**EXERCISE REQUIREMENTS:**
In the records below, repeat word for word only the lines starting at the one that contains "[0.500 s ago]" and ending at the one that contains "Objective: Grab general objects", pictures excluded.

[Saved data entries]
_____

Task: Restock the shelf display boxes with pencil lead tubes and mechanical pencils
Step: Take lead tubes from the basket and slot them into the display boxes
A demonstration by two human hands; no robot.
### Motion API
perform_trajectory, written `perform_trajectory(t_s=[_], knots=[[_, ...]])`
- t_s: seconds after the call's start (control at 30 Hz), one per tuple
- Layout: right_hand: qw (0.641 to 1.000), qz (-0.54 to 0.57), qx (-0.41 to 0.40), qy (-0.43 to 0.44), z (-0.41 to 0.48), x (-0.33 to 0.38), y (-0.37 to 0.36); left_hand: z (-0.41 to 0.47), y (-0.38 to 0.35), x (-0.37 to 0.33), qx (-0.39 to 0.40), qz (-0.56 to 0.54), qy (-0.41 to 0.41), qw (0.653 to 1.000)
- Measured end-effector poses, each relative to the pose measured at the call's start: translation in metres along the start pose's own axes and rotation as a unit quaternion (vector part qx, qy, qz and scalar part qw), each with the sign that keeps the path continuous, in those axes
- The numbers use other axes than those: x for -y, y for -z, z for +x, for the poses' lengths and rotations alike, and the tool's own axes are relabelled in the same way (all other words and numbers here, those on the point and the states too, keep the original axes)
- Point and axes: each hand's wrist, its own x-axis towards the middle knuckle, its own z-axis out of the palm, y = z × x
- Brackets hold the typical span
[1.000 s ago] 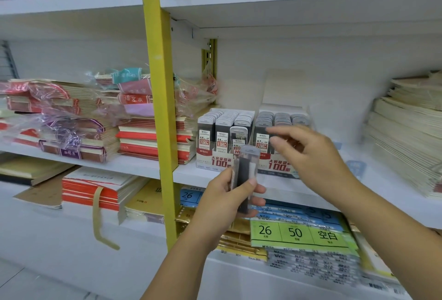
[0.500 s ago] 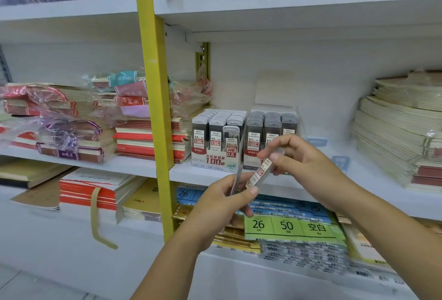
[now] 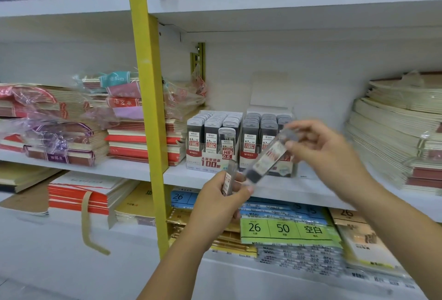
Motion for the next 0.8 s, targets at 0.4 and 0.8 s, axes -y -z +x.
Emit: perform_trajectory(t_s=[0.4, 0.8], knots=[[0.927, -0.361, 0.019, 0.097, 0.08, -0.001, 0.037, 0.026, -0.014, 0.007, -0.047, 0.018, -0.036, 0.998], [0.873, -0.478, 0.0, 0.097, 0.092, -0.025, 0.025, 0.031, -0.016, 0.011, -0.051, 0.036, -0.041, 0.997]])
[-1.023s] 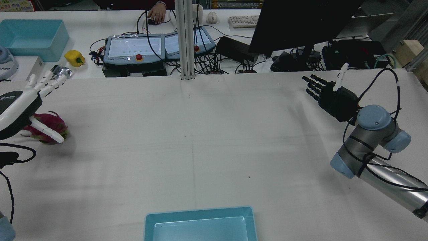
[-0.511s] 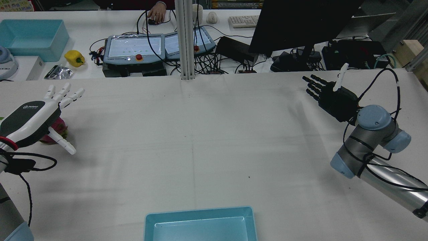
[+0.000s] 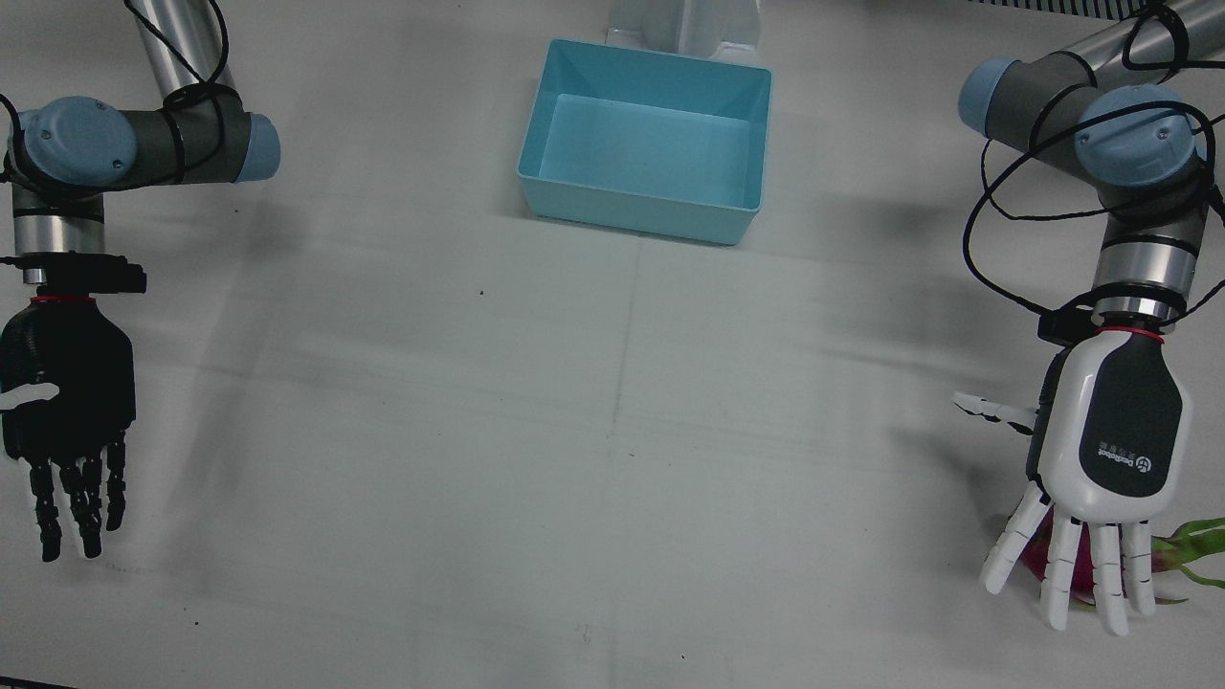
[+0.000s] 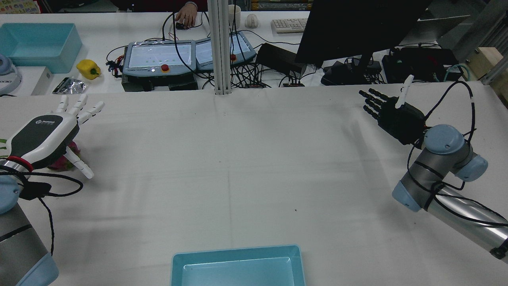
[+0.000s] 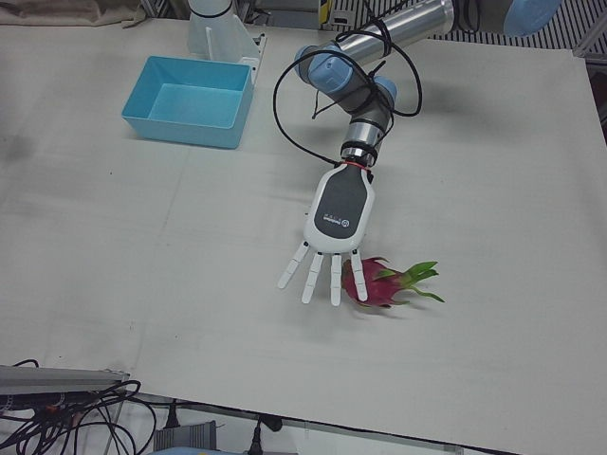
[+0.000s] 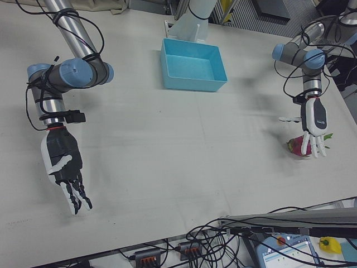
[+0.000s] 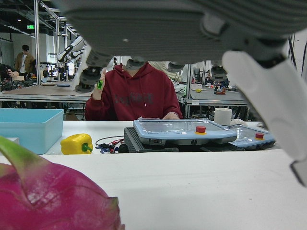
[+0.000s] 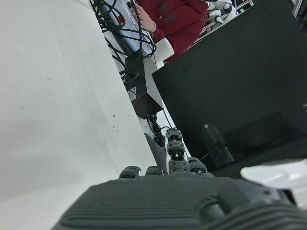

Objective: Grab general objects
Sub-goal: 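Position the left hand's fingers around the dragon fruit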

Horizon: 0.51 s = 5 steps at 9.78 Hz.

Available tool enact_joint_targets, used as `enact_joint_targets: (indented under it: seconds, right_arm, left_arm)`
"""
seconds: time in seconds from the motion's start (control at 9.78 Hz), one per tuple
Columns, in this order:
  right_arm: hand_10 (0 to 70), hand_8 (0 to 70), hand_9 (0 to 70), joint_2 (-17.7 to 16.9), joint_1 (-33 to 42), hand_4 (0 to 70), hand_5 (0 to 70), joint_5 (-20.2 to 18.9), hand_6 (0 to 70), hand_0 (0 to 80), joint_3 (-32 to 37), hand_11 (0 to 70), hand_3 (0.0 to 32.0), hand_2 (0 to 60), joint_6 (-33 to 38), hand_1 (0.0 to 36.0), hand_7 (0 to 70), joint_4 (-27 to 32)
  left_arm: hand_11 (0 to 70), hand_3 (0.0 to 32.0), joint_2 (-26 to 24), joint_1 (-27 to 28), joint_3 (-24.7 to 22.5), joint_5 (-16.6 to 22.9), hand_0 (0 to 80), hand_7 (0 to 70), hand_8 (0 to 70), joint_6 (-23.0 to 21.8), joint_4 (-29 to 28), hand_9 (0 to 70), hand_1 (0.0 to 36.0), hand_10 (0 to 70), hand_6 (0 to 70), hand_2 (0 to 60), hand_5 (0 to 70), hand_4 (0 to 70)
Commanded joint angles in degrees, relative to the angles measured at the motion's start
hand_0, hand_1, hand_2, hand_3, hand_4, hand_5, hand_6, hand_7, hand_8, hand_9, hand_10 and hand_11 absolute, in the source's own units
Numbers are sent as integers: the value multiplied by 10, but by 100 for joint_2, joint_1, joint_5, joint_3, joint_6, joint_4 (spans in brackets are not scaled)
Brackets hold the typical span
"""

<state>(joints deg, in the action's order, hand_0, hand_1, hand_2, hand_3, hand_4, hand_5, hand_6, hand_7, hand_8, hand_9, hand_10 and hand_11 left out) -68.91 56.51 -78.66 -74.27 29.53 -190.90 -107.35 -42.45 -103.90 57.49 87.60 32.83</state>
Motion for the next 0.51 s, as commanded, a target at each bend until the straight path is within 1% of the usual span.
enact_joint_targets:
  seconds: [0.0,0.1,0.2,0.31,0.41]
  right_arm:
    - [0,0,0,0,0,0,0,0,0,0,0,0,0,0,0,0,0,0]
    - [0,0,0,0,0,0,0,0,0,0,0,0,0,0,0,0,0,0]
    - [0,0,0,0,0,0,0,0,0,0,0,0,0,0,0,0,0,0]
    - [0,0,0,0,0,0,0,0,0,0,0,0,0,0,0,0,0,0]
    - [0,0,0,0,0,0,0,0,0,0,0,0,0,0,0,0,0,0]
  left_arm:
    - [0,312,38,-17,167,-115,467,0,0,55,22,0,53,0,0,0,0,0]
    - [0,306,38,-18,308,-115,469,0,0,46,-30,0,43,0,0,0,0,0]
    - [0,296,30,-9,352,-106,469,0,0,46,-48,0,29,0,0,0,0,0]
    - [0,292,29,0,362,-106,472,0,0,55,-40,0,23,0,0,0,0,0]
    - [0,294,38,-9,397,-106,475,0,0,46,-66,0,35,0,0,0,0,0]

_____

**EXERCISE ANSWER:**
[0.500 s ago] 
[now] 
Motion for the next 0.8 s, targets at 0.4 and 0.8 s, axes -y -z +x.
Emit: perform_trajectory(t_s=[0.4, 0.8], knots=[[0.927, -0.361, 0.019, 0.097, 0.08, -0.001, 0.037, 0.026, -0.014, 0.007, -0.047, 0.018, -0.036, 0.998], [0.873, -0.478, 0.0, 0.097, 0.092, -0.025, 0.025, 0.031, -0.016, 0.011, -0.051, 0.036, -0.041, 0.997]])
[-1.023s] 
[-0.511s] 
[+0.000s] 
[+0.000s] 
[+0.000s] 
[+0.000s] 
[+0.000s] 
[+0.000s] 

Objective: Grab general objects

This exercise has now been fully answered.